On sonne à la porte. Le bruit me tire du souvenir. La personne sonne à plusieurs reprises comme si un déluge allait arriver.

— J'arrive, je crie à travers les pièces.

J'enfile ma robe de chambre et mes chaussons pour aller ouvrir la porte avant de devenir fou.

Je crois voir furtivement le masque du bal se tenir devant moi. Mais Joy ne le porte pas cette fois-ci. Elle est elle. La future Madame Costa. Plus la belle inconnue de mes rêves. Sait-elle que c'est moi?

— Joy? Qu'est-ce que vous...

Elle ne me laisse pas répondre et entre.

— Je vous en prie, faites comme chez vous.

Je referme la porte. Elle s'excuse et me tend quelque chose.

— Je les ai trouvés dans notre salon, je les ai un peu feuilletés et il y a un dossier avec votre nom et deux autres prénoms. Je ne les ai pas ouverts, j'ai préféré vous les apporter.

Je lui prends les papiers et me dirige vers mon bureau. J'ai une vague idée de ce qu'il pourrait y avoir dedans mais je n'ai pas forcément envie que Joy découvre ce qu'ils contiennent, surtout si c'est ce que je pense. Elle reste au milieu du hall d'entrée sans tourner la tête et regarder autour d'elle. Je regrette que sa première visite se fasse ainsi.

— Alors? Qu'est-ce qu'il y a?

Je ne réponds pas et découvre tout ce que cet enfoiré détient sur moi. La liste de tous mes clients ainsi que la liste de tous les instruments et œuvres que je collectionne, ceux que je vends et d'autres infos qui pourraient lui être utiles.

— Liam?

Je relève la tête, j'en avais presque oublié la présence de Joy dans ma maison.

— Qu'est-ce qu'il y a dans ces dossiers?

— Rien d'important, mais merci de me les avoir apportés.

Elle a les bras croisés, l'air sévère.

— C'est tout?

— Que voulez-vous que je vous dise? Ce sont des affaires de boulot, rien de grave.

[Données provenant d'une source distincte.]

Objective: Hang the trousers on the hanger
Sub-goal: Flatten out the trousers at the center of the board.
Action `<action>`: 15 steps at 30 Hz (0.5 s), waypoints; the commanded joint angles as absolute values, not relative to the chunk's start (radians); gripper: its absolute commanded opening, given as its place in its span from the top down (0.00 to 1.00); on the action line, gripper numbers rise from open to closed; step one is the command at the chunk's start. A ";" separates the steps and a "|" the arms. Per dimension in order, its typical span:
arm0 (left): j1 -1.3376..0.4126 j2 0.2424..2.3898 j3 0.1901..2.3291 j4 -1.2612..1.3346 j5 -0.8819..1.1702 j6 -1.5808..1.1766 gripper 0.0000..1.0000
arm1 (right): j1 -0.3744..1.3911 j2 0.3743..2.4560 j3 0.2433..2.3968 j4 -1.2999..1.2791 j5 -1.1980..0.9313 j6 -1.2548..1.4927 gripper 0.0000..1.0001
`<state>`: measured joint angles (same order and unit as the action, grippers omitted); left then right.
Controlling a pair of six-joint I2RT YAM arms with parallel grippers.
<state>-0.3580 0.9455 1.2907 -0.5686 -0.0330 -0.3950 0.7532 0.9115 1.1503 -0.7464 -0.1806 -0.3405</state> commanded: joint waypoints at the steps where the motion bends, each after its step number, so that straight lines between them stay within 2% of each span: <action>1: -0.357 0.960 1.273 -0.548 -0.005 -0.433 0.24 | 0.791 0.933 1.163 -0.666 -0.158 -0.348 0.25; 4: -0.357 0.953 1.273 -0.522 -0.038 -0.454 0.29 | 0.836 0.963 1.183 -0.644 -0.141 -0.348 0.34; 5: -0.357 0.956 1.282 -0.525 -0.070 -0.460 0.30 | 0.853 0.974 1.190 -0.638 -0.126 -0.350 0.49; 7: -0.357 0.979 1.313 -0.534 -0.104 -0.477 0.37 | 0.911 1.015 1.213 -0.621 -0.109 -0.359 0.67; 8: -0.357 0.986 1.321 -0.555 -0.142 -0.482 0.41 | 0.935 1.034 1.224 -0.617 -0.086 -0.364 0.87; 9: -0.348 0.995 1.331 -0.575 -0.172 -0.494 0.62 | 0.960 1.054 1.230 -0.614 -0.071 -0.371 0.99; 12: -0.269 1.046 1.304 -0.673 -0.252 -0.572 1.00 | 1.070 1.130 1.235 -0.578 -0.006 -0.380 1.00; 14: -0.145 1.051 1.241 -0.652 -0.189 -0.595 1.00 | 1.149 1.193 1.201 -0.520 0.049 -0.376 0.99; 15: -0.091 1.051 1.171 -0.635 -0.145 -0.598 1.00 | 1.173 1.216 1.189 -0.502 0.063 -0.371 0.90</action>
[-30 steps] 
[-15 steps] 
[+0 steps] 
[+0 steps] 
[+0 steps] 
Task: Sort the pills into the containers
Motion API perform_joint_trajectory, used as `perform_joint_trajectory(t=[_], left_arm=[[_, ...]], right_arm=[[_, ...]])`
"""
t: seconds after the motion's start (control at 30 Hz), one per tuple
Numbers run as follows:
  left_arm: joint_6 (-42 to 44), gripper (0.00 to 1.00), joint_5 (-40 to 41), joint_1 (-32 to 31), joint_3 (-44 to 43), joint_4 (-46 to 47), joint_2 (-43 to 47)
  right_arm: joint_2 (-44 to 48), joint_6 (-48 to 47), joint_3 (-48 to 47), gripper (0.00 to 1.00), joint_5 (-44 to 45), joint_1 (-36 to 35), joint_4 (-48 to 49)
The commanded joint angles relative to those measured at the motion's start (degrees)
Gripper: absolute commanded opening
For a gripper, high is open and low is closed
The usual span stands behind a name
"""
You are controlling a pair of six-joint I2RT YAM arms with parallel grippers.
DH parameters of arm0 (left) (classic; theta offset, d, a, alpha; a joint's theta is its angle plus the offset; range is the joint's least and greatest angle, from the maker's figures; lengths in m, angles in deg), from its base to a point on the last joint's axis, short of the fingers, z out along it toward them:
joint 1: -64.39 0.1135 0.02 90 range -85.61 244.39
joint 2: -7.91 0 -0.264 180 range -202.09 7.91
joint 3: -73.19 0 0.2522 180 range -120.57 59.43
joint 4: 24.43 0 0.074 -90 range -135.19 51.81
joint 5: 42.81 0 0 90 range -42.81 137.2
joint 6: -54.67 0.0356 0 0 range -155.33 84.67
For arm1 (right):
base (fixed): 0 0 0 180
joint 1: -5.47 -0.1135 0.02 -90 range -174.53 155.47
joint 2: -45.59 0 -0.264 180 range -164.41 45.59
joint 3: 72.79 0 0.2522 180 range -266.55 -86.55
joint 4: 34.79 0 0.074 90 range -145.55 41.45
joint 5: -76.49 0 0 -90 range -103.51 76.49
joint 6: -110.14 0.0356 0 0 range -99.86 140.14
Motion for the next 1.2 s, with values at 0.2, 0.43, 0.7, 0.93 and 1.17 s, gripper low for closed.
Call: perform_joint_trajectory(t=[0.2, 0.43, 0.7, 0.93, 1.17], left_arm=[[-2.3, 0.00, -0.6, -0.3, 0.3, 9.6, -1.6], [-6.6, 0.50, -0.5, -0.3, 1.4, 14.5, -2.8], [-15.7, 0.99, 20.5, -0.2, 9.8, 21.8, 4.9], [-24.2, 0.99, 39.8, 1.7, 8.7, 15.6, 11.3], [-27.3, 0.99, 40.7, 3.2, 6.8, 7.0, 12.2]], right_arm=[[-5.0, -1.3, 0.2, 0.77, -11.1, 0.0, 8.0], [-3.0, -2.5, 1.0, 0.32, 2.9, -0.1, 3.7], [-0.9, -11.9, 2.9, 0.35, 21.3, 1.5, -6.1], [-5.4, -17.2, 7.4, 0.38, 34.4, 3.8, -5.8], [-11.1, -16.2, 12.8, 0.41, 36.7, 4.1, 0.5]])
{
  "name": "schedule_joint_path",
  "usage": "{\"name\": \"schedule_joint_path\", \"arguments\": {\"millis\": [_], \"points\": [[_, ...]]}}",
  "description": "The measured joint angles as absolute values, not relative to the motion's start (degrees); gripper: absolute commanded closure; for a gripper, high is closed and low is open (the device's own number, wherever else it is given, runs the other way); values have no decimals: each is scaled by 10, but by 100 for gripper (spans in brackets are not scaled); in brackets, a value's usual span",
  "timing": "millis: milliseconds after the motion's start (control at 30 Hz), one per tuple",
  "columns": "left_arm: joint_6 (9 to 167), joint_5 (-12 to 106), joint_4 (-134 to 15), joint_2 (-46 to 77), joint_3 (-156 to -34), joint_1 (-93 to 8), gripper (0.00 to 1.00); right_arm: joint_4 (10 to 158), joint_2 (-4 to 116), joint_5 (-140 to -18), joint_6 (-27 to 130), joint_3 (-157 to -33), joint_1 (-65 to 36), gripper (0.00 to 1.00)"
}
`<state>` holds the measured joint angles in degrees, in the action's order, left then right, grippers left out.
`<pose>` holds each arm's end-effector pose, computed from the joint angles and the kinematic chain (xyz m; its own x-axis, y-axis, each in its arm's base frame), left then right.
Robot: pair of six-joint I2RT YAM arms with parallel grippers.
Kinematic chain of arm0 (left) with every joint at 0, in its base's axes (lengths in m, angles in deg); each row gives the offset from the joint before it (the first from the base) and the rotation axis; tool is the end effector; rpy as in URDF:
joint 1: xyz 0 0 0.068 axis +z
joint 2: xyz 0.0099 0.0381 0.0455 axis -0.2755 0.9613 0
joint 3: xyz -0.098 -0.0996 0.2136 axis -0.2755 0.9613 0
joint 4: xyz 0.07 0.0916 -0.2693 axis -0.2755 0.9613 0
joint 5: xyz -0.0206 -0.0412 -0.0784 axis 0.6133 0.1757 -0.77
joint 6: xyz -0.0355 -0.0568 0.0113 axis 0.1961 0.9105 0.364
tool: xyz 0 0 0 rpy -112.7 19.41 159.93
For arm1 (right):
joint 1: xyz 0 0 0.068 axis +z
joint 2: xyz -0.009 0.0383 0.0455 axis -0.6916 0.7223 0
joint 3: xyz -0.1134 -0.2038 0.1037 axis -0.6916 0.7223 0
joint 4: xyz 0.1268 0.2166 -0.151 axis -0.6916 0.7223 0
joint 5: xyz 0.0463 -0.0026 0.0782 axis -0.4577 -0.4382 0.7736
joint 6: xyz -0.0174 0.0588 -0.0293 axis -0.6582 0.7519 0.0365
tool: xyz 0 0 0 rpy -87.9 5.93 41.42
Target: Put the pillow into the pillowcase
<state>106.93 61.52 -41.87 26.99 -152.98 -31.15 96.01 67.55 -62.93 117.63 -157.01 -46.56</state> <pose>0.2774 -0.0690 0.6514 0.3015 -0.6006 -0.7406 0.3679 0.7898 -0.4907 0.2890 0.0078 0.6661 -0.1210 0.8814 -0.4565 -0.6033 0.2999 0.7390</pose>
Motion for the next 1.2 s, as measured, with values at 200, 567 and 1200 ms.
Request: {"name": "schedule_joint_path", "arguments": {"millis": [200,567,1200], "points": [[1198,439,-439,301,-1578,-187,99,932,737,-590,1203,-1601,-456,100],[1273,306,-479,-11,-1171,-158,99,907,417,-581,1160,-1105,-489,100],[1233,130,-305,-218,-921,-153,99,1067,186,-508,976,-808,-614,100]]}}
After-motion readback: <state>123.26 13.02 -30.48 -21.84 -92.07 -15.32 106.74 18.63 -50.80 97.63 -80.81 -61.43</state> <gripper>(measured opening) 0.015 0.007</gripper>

— Mais je ne comprends vraiment pas en quoi vos boulots sont liés.

Comment vais-je pouvoir le lui expliquer sans me vendre?

Joy a l'air de vouloir mettre son nez partout.

— Écoutez, Ernesto est un vendeur, je lui ai acheté quelque chose mais ça s'est mal passé.

— Pourquoi ?

Mais arrêtez de poser des questions Joy, dit la voix dans ma tête.

— Ça s'est mal passé, c'est tout, il n'y a rien à ajouter.

Elle n'a pas l'air convaincue par ma réponse. Je me dirige vers mon bureau pour les comparer avec les informations que Louise m'a transmises le mois dernier. Je ferme vite le fichier avant qu'elle ne passe derrière ma chaise pour ne pas qu'elle regarde ce qu'il y a dessus.

— Liam?

Je relève la tête et en croisant son regard, des souvenirs de la nuit colorés envahissent mon esprit. Gio m'a reproché de ne pas l'avoir cherché et je lui ai menti en disant que je ne l'avais tout simplement pas trouvée. La vérité c'est que j'avais été bien trop hypnotisé par Joy.

— Joy?

— Dites-moi ce qu'il y a écrit sur ces papiers.

— Je vous l'ai dit, des choses par rapport au boulot.

— Arrêtez de mentir Liam, cela vous rend moche.

Je soutiens son regard et ne réponds rien, elle sait pertinemment que je mens.

— Bon, très bien. Je m'en vais.

Elle prend la direction de la sortie et je la suis pour la raccompagner. Je lui ouvre la porte et la laisse repartir.

— Dernière chance, Liam, me dit-elle avant de monter dans sa voiture.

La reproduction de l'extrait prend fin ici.